About this task
Copy out exactly the lines from the one with "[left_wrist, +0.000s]" through the last line of the listing below, both included, but none of the pictures.

Data extract
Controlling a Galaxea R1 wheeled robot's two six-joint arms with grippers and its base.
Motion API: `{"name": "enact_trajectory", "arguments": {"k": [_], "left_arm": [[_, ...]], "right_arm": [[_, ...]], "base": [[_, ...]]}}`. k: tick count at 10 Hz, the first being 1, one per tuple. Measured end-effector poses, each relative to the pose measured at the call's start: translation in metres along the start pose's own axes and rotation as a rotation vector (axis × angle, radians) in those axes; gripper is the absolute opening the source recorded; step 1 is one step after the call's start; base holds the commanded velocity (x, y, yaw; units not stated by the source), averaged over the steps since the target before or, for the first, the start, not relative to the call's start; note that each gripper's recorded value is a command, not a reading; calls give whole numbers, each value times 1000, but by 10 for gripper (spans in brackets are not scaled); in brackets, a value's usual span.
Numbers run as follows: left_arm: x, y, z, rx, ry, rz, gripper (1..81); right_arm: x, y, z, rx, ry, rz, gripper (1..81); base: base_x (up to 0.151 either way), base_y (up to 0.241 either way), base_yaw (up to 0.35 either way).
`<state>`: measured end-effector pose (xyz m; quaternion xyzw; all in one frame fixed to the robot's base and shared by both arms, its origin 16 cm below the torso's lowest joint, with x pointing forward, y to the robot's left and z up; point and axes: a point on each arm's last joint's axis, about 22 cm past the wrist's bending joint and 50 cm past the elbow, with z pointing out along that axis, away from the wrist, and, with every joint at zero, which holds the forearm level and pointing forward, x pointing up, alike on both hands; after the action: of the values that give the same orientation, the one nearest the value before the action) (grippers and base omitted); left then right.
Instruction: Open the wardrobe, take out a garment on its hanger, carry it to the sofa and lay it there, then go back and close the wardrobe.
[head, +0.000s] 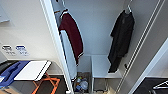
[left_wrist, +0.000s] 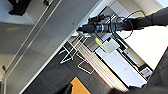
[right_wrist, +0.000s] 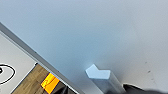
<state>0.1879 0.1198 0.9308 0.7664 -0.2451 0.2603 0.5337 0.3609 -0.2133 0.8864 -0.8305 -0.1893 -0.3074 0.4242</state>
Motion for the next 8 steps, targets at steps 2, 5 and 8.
{"name": "enact_trajectory", "arguments": {"k": [2,5,8], "left_arm": [[-19,-32,-24,102,-47,-7,811],[-29,-27,-27,102,-52,-20,811],[-34,-29,-44,139,-35,-41,811]], "right_arm": [[-5,5,-10,-23,-3,1,811],[-9,10,-24,-52,-2,7,811],[-19,23,-53,-117,9,15,811]], "base": [[0,0,0],[0,0,0],[0,0,0]]}}
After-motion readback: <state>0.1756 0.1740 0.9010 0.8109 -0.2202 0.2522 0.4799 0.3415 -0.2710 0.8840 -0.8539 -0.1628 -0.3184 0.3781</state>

Expected answer
[left_wrist, +0.000s] 
[right_wrist, +0.000s] 
<state>0.1879 0.1198 0.9308 0.7664 -0.2451 0.2603 0.5337 0.3609 -0.2133 0.8864 -0.8305 -0.1893 -0.3074 0.4242</state>
Motion for the next 8 steps, targets at steps 2, 5 and 8.
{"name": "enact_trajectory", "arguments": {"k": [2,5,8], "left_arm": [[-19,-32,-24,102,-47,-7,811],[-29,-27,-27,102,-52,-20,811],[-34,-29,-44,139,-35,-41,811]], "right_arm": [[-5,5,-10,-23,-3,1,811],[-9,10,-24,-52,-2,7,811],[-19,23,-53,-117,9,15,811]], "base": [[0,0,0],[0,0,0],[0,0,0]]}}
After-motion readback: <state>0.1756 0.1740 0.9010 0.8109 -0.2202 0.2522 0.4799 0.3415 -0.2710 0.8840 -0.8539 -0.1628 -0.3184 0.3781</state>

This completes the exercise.